Author : Ian Charles Cargill Graham
Publisher : Genealogical Publishing Com
Page : 223 pages
File Size : 49,47 MB
Release : 2009-06
Category : Electronic books
ISBN : 0806345179
This distinguished monograph is a treatise on the causes and character of Scottish emigration to North America prior to the American Revolution. Entire chapters are then devoted to Lowland and Highland emigration, forced transportation of felons and the drafting of Scottish troops to the colonies, rising rents and other factors in the Scottish social structure, and the British government's role in colonization. Three concluding chapters cover the geographical centers of Scottish settlement--especially the Carolinas.
Author :
Publisher :
Page : 416 pages
File Size : 44,27 MB
Release : 1927
Category :
ISBN :
Author : Adam Budd
Publisher : Routledge
Page : 338 pages
File Size : 13,41 MB
Release : 2016-05-06
Category : Medical
ISBN : 131711079X
John Armstrong's 2000-line poem The Art of Preserving Health was among the most popular works of eighteenth-century literature and medicine.
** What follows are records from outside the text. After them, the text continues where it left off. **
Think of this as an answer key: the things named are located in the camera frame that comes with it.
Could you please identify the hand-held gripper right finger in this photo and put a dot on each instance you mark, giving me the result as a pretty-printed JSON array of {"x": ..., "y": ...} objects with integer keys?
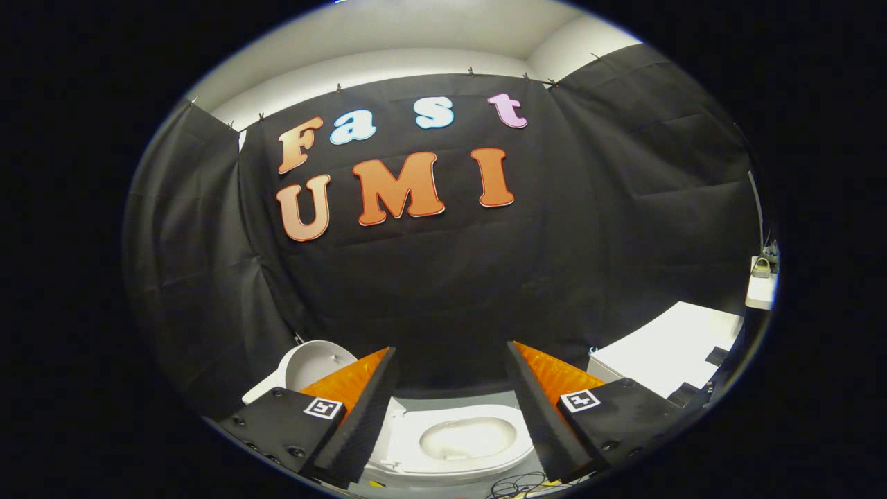
[{"x": 540, "y": 416}]

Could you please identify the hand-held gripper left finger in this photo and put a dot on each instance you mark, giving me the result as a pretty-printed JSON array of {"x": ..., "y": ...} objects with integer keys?
[{"x": 367, "y": 416}]

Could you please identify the white toilet lid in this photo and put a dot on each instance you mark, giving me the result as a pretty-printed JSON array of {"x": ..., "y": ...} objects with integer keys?
[{"x": 312, "y": 364}]

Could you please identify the white toilet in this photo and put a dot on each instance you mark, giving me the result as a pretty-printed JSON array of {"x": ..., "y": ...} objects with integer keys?
[{"x": 416, "y": 457}]

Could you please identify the white drawer cabinet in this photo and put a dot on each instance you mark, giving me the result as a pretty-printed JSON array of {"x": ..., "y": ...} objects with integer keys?
[{"x": 665, "y": 343}]

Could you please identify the black backdrop cloth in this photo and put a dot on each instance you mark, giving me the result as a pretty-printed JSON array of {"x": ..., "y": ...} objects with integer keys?
[{"x": 450, "y": 277}]

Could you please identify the white shelf board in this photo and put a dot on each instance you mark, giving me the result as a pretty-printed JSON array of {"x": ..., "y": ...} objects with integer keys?
[{"x": 761, "y": 294}]

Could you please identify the small grey green device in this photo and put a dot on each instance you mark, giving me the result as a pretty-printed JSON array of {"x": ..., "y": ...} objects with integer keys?
[{"x": 761, "y": 268}]

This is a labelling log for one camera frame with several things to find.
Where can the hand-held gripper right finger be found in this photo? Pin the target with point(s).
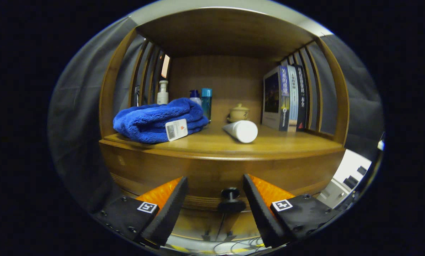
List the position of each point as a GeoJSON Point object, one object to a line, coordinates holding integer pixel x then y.
{"type": "Point", "coordinates": [260, 213]}

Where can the white bottle with blue cap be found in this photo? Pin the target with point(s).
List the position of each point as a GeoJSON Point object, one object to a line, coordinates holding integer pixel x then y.
{"type": "Point", "coordinates": [195, 94]}

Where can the wooden drawer with black knob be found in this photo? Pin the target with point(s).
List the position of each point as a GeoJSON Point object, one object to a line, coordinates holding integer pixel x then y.
{"type": "Point", "coordinates": [205, 170]}

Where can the beige lidded teacup with saucer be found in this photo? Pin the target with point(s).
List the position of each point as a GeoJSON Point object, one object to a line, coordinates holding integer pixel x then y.
{"type": "Point", "coordinates": [238, 113]}

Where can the wooden cabinet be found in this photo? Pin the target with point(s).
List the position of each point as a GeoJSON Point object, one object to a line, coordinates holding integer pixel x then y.
{"type": "Point", "coordinates": [226, 32]}

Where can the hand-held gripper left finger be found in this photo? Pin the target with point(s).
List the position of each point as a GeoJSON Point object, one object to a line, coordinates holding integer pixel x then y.
{"type": "Point", "coordinates": [166, 213]}

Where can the white pump bottle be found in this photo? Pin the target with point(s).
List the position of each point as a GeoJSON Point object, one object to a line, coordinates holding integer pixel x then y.
{"type": "Point", "coordinates": [162, 96]}

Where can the white table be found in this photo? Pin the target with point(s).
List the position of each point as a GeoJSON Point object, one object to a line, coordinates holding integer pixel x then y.
{"type": "Point", "coordinates": [351, 163]}

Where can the blue folded towel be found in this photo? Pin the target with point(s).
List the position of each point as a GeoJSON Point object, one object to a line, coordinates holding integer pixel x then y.
{"type": "Point", "coordinates": [152, 121]}

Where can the wooden countertop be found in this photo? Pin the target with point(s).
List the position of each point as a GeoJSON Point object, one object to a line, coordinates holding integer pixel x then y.
{"type": "Point", "coordinates": [287, 142]}

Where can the book with pale spine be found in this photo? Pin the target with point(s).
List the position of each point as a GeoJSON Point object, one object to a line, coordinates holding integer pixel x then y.
{"type": "Point", "coordinates": [293, 99]}

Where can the book with black spine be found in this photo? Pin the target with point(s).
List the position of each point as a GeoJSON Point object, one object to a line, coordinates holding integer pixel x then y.
{"type": "Point", "coordinates": [302, 96]}

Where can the teal bottle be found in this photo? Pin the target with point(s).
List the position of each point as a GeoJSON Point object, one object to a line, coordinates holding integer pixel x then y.
{"type": "Point", "coordinates": [206, 103]}

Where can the white cream tube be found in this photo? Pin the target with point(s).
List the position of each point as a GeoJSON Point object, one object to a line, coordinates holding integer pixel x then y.
{"type": "Point", "coordinates": [242, 131]}

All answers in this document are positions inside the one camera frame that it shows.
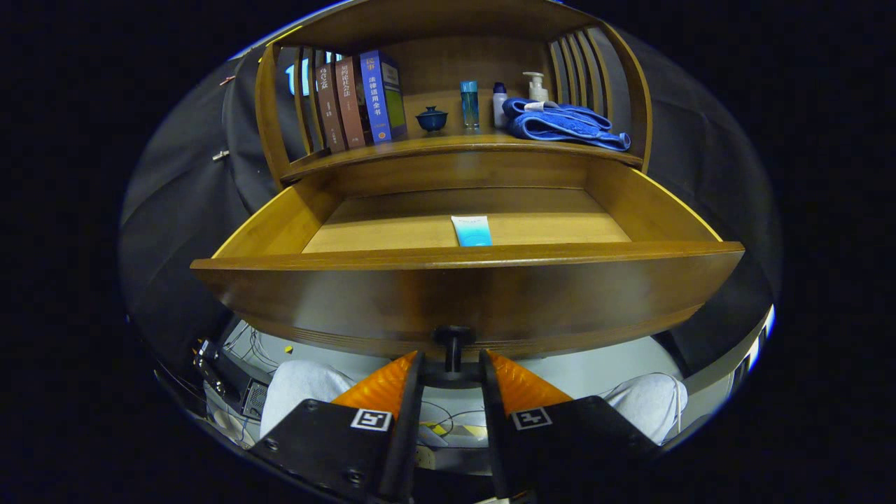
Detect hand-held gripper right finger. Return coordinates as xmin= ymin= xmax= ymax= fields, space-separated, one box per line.
xmin=479 ymin=349 xmax=662 ymax=501

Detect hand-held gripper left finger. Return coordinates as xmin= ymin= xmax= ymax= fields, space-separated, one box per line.
xmin=248 ymin=350 xmax=426 ymax=504

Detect wooden drawer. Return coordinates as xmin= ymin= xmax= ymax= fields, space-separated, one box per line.
xmin=190 ymin=150 xmax=745 ymax=389

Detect blue cosmetic tube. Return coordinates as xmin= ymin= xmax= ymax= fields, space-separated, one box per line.
xmin=451 ymin=215 xmax=493 ymax=247

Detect wooden countertop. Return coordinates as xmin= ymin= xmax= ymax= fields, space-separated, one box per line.
xmin=280 ymin=87 xmax=643 ymax=183

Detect wooden cabinet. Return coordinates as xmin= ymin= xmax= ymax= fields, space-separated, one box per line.
xmin=254 ymin=0 xmax=653 ymax=188

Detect person's left leg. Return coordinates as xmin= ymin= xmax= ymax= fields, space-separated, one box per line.
xmin=259 ymin=360 xmax=372 ymax=438

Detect person's leg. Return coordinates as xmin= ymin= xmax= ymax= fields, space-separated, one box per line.
xmin=602 ymin=372 xmax=689 ymax=445
xmin=259 ymin=360 xmax=372 ymax=438

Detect black equipment box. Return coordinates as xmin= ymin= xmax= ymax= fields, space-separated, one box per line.
xmin=240 ymin=378 xmax=271 ymax=421

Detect person's right leg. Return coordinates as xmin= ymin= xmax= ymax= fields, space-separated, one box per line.
xmin=602 ymin=372 xmax=689 ymax=445

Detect blue folded towel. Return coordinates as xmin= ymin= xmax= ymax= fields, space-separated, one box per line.
xmin=502 ymin=97 xmax=631 ymax=152

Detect teal glass bottle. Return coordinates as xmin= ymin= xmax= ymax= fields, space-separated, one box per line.
xmin=460 ymin=80 xmax=480 ymax=130

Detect dark brown book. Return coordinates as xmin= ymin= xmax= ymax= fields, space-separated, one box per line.
xmin=316 ymin=64 xmax=347 ymax=153

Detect blue book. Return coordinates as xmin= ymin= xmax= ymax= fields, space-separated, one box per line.
xmin=360 ymin=50 xmax=408 ymax=146

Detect reddish brown book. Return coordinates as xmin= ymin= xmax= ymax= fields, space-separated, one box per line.
xmin=335 ymin=56 xmax=368 ymax=149

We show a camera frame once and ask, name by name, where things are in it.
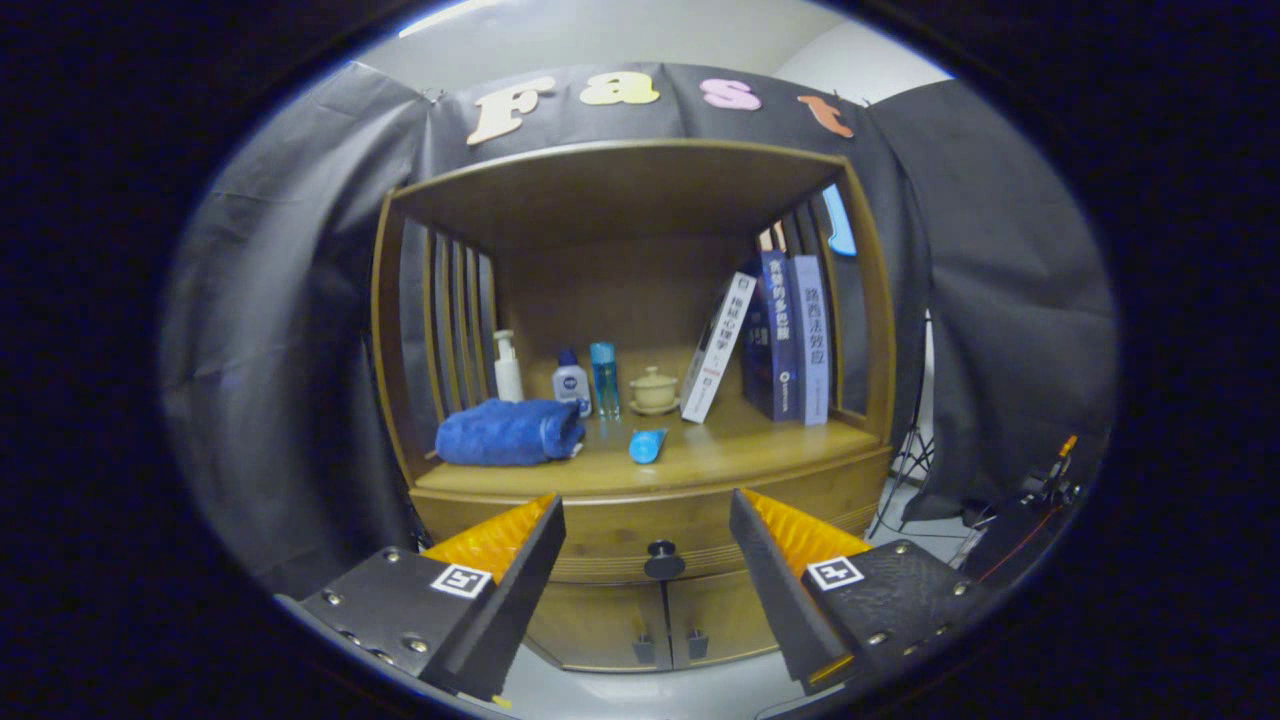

It was among the first to popularize Scottish medical ideas concerning emotional and anatomical sensibility to British readers, doing so through the then-fashionable georgic style. Within three years of its publication in 1744, it was in its third edition, and by 1795 it commanded fourteen editions printed in London, Edinburgh, Dublin, and Benjamin Franklin's shop in Philadelphia. Maintaining its place amongst more famous works of the Enlightenment, this poem was read well into the nineteenth century, remaining in print in English, French, and Italian. It remained a tribute to sustained interest in eighteenth-century sensibility, long after its medical advice had become obsolete and the nervous complaints it depicted became unfashionable. Adam Budd's critical edition includes a comprehensive biographical and textual introduction, and explanatory notes highlighting the contemporary significance of Armstrong's classical, medical, and social references. Included in his introduction are discussions of Armstrong's innovative medical training in charity hospitals and his close associations with the poet James Thomson and the bookseller Andrew Millar, evidence for the poem's wide appeal, and a compelling argument for the poem's anticipation of sensibility as a dominant literary mode. Budd also offers background on the 'new physiology' taught at Edinburgh, as well as an explanation for why a Scottish-trained physician newly arrived in London was forced to write poetry to supplement his medical income. This edition also includes annotated excerpts from the key literary and medical works of the period, including poetry, medical prose, and georgic theory. Readers will come away convinced of the poem's significance as a uniquely engaging perspective on the place of poetry, medicine, the body, and the book trade in the literary history of eighteenth-century sensibility.